My impression is that Zimmer-media is disappointed at that point. I don’t know the technical details so I don’t know whether he is right - a lot of problems are caused by third party modules and themes and custom modifications. But given his position in the community we should take his complaints seriously.
RE: Progress sharing
@lesley The module is not unstable. The bugs that were there were caused by the migration of the code from Prestashop to TB. Sure, there is always room for improvement but the problems weren’t so serious that the backup part of the module had to be kept dysfunctional for over a year.
I made some bugfixes and they were implemented in tbupdater 1.2.4. There was still one problem left but I needed to work on other things. Finally I came back and fixed the last problem and sent it to Michael. And then he published 1.2.5 that undid all the fixes of 1.2.4. And I never got an explanation…
@wakabayashi Except for the update backup everything did what it was designed to do - and that’s the problem. Even the backup part’s dysfunction was more or less intentional when you consider how long it has been the case and how my code that should repair it was being ignored.
RE: Progress sharing
My experience with migration from Prestashop was as follows:
- after a seemingly successful migration I opened my shop’s front end to find little more than my logo. It took me considerable time before I understood that in the process TB had disabled all non-TB modules. And as it doesn’t replace Prestashop modules with their Thirty Bees equivalent that is nearly everything: blockcart, blockcategories, blockcms, homefeatured, etc. So you end up with a very empty screen.
- having arrived at 1.01 I wanted to update to 1.03. Being a lazy person I went for the default - and hang forever. Only when I tried to upgrade without the backup did I succeed.
- with the migration I had opted to keep my old template (the PS default). But now I decided to try the TB default one. Strangely enough there isn’t some place where you can get this just like any other theme. Instead there was some button to install the default theme. So I clicked that button - and I lost my frontoffice. It pointed to an empty directory that was supposed to contain the default theme. Copying the theme from a fresh installation solved the situation.

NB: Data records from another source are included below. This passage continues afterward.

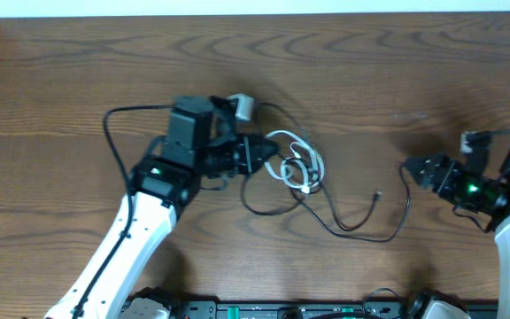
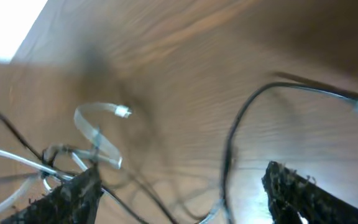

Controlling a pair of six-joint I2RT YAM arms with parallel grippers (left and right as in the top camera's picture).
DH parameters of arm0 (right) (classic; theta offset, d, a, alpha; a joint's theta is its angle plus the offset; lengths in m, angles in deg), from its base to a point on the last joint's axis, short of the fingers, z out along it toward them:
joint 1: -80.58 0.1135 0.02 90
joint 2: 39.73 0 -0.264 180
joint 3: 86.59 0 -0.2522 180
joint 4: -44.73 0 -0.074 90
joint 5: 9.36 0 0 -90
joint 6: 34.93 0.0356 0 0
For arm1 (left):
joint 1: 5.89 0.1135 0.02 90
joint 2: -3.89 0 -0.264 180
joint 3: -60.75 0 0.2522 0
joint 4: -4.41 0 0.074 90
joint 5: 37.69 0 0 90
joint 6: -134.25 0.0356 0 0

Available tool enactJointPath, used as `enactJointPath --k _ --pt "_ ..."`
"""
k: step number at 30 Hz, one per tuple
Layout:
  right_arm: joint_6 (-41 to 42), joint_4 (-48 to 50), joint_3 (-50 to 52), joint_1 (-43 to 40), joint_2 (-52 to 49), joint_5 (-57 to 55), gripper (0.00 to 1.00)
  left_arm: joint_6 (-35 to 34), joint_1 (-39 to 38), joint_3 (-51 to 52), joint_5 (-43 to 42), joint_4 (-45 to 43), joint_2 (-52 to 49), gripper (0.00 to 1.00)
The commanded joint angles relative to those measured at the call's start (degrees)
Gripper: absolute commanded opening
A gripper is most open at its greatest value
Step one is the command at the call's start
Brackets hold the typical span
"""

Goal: Untangle cables

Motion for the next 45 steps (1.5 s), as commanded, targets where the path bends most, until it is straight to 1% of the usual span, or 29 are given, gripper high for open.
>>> enactJointPath --k 1,3,5,7,9,11,13,14,18,25,32,33,34,35,38,43,45 --pt "-6.84 -0.70 0.15 5.51 0.35 4.17 0.82 -1.16 -2.03 -0.22 -5.90 -5.62 0.26 0.08" --pt "-6.99 -1.25 0.15 8.46 0.35 4.17 0.84 -2.23 -2.29 -0.22 -5.88 -7.93 0.24 0.07" --pt "-7.04 -1.79 0.15 12.15 0.35 4.15 0.84 -2.21 -2.29 -0.22 -4.63 -8.31 0.24 0.08" --pt "-8.07 -1.75 0.15 16.20 0.35 4.15 0.86 -2.21 -2.29 -0.22 -2.08 -7.06 0.24 0.08" --pt "-8.72 -1.57 0.15 19.74 0.35 3.26 0.92 -2.21 -2.29 -0.22 0.37 -5.42 0.24 0.08" --pt "-8.70 -1.16 0.15 24.09 0.35 0.46 0.95 -2.19 -2.29 -0.22 2.38 -3.39 0.24 0.08" --pt "-8.68 -0.11 0.15 26.27 0.35 0.04 0.94 -2.23 -2.32 -0.22 2.32 -2.99 0.24 0.08" --pt "-8.68 0.79 0.15 27.30 0.35 0.04 0.92 -2.21 -2.40 -0.22 2.29 -2.99 0.24 0.08" --pt "-8.63 4.04 0.17 30.62 0.35 -1.09 0.75 -2.43 -3.32 -0.22 2.12 -3.13 0.24 0.08" --pt "-8.61 6.67 0.17 36.61 -1.27 -4.07 0.63 -2.40 -3.89 -0.22 2.14 -3.21 0.24 0.08" --pt "-6.21 7.96 0.17 40.02 -6.47 -10.51 0.42 -2.40 -3.89 -0.22 2.14 -3.19 0.24 0.08" --pt "-6.21 8.26 0.17 40.15 -7.43 -10.49 0.33 -2.40 -3.89 -0.22 2.14 -3.17 0.24 0.08" --pt "-6.21 8.48 0.17 40.15 -8.17 -10.49 0.25 -2.40 -3.89 -0.22 2.14 -3.15 0.24 0.08" --pt "-6.21 9.29 0.17 40.13 -9.62 -10.51 0.01 -2.38 -3.89 -0.22 2.14 -2.99 0.24 0.08" --pt "-4.96 10.19 0.17 39.82 -9.97 -11.85 0.01 -1.62 -3.89 -0.22 2.32 -2.05 0.24 0.08" --pt "0.94 10.29 0.09 37.79 -9.22 -20.96 0.01 0.94 -3.80 -0.22 5.09 1.68 0.24 0.08" --pt "2.14 10.54 0.09 36.81 -9.07 -20.92 0.01 0.92 -3.78 -0.22 5.20 1.95 0.24 0.08"
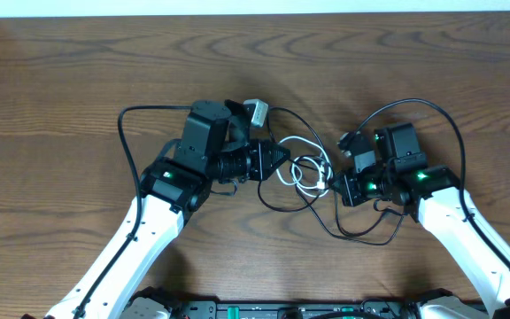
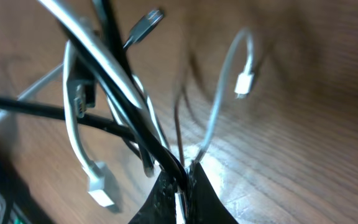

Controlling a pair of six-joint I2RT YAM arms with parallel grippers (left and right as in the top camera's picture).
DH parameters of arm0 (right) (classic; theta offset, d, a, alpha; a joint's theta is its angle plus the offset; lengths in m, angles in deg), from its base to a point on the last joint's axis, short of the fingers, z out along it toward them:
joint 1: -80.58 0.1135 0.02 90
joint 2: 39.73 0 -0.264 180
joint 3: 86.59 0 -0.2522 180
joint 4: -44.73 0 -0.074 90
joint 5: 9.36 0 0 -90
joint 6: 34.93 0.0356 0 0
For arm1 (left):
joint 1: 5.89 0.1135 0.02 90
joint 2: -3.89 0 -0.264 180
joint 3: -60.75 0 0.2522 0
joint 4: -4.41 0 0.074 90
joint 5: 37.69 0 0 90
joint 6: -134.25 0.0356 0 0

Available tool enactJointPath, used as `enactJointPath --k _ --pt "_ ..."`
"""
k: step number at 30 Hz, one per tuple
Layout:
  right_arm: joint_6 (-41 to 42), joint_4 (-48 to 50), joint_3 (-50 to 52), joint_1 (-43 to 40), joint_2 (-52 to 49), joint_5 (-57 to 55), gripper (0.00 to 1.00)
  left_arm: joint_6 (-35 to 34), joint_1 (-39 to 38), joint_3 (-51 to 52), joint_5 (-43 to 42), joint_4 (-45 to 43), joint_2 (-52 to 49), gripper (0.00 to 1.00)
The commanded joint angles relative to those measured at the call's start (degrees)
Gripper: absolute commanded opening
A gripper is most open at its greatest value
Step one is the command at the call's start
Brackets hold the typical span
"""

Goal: Untangle cables

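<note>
A knot of white cable (image 1: 308,168) and black cable (image 1: 432,111) lies mid-table. My left gripper (image 1: 277,158) meets the knot's left side, fingers drawn to a point on the strands. From the right, my right gripper (image 1: 338,184) is at the knot. In the right wrist view that gripper (image 2: 182,177) is shut on a black cable (image 2: 114,56) and a white strand beside it. A small white connector (image 2: 243,82) and a white USB plug (image 2: 102,188) hang free near the fingers.
A grey plug block (image 1: 256,112) sits by the left wrist. Black loops run out to the left (image 1: 127,120) and below the right arm (image 1: 361,235). The wooden table (image 1: 60,71) stretches around. A black rail lines the front edge (image 1: 290,310).
My right gripper was open at the right side of the table, apart from the knot. It now sits against the knot's right side, shut on cables. My left gripper stays at the knot.
First my left gripper was at the knot mid-table while my right pinched a black cable end far right. Then the knot was at the left with the cable stretched and the right jaws parted. Later the knot was back mid-table, the right open. Now both grip it.
</note>
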Motion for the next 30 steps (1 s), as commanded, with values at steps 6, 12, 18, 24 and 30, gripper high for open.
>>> enactJointPath --k 6,12,18,24,30 --pt "6.08 -1.11 0.09 -3.28 0.55 -11.67 0.01 3.10 0.13 -0.22 3.96 0.81 0.35 0.08" --pt "14.84 -6.01 0.09 -6.91 0.55 -28.02 0.01 5.29 3.39 -0.22 8.17 7.04 0.35 0.08" --pt "22.77 -9.70 0.09 -12.81 0.55 -36.59 0.01 8.37 10.78 -0.22 8.15 12.26 0.35 0.08" --pt "24.37 -11.41 0.09 -20.52 0.55 -37.73 0.01 9.49 20.04 -0.22 7.93 14.38 0.48 0.08" --pt "24.37 -11.78 0.09 -26.93 0.55 -36.85 0.01 9.46 27.02 -0.22 4.48 14.34 0.48 0.08"
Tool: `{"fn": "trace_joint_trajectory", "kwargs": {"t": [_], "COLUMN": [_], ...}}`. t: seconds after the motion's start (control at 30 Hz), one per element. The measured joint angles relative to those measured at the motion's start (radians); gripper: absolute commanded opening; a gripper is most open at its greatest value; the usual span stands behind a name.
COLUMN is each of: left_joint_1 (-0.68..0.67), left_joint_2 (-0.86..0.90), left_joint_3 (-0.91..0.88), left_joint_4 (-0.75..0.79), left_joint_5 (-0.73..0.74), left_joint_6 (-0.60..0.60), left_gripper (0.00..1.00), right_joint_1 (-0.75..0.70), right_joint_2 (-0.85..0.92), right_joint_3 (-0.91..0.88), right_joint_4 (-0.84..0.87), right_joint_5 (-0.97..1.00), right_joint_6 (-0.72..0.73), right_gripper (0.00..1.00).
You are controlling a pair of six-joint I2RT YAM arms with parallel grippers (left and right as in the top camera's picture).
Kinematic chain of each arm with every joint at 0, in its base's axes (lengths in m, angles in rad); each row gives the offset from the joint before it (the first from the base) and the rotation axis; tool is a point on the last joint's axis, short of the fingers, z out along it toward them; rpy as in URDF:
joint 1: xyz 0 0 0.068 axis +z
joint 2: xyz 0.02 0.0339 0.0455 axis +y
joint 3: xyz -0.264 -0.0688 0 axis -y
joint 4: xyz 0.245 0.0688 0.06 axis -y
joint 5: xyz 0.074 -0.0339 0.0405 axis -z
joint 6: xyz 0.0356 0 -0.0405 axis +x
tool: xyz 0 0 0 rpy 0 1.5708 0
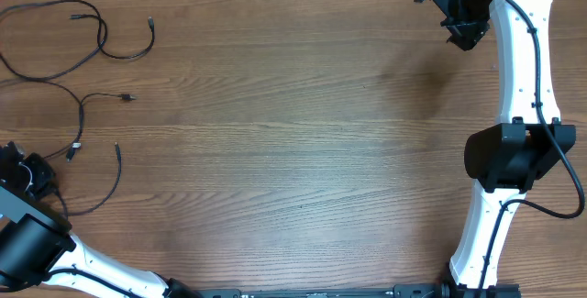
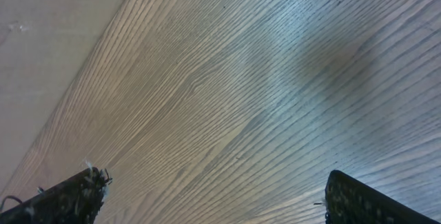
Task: Untangle cables
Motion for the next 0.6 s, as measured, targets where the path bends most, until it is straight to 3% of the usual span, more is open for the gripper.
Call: {"fn": "trace_joint_trajectory", "kwargs": {"t": [0.43, 0.6], "left_joint_1": [-0.013, -0.041], "left_joint_2": [0.006, 0.008], "left_joint_3": [0.0, 0.0], "left_joint_4": [-0.117, -0.138], "left_joint_5": [0.114, 0.167], "left_joint_6": [0.244, 0.406], "left_gripper": [0.04, 0.04], "right_joint_1": [0.0, 0.0], "right_joint_2": [0.0, 0.0], "right_joint_3": [0.0, 0.0], "right_joint_4": [0.01, 0.01], "right_joint_5": [0.0, 0.0], "right_joint_6": [0.0, 0.0], "right_gripper": [1.0, 1.0]}}
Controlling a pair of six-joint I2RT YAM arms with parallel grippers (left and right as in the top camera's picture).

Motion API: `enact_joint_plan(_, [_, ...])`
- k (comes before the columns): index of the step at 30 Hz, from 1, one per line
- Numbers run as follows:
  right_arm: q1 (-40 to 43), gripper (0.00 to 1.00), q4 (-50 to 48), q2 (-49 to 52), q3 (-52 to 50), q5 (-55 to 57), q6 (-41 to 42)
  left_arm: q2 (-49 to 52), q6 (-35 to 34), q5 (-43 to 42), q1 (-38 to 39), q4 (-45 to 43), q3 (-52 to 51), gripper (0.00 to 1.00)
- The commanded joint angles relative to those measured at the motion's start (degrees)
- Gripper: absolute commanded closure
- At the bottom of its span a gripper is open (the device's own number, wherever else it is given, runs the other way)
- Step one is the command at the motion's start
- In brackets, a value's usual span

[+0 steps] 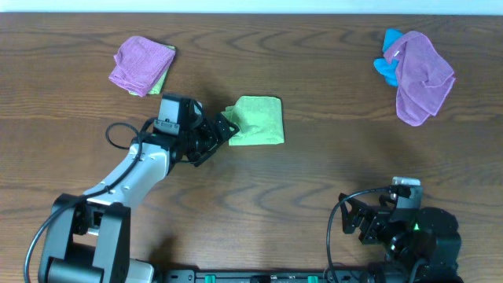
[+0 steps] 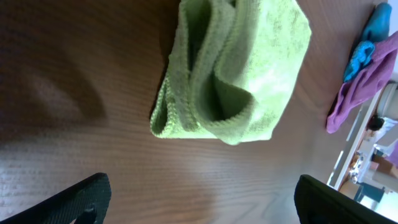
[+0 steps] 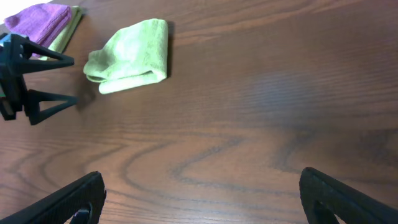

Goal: Fold the cloth
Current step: 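Lift the folded green cloth with the left gripper and carry it to the pink stack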

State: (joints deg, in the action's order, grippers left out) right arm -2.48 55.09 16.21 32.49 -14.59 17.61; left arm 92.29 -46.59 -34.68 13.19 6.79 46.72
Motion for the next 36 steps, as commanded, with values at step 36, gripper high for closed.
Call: enact_joint_plan(36, [0.42,0.01,0.04,-0.5,-0.31,-0.26,1.03,13.99,-10.84,4.02,3.89,-21.18,-3.93,0.08])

If you asked 100 people to start this journey how many would not give up half way? This is basic functionality that a large part of the potential users will encounter. It should just work fluently and according to what the average ignorant user expects.
I started to work on the update module to do something about these problems. It was a rather strange experience. The code is just the old Prestashop code with some changes. Unfortunately those changes had introduced quite a lot of bugs and two of those bugs created an eternal loop. It really puzzles me why this had to stay dysfunctional for such a long time. Was it slow? It depends how you look. The backup might take hours if you had a megashop with gigabytes of data but for the average shop it was ok. Prestashop has been able to live with it for many years without much complaints. And the starting point for optimization was obvious: the present algorithm makes many ajax calls a second that each backup a few files or database elements. Increasing the chunk size would be a quick and easy solution.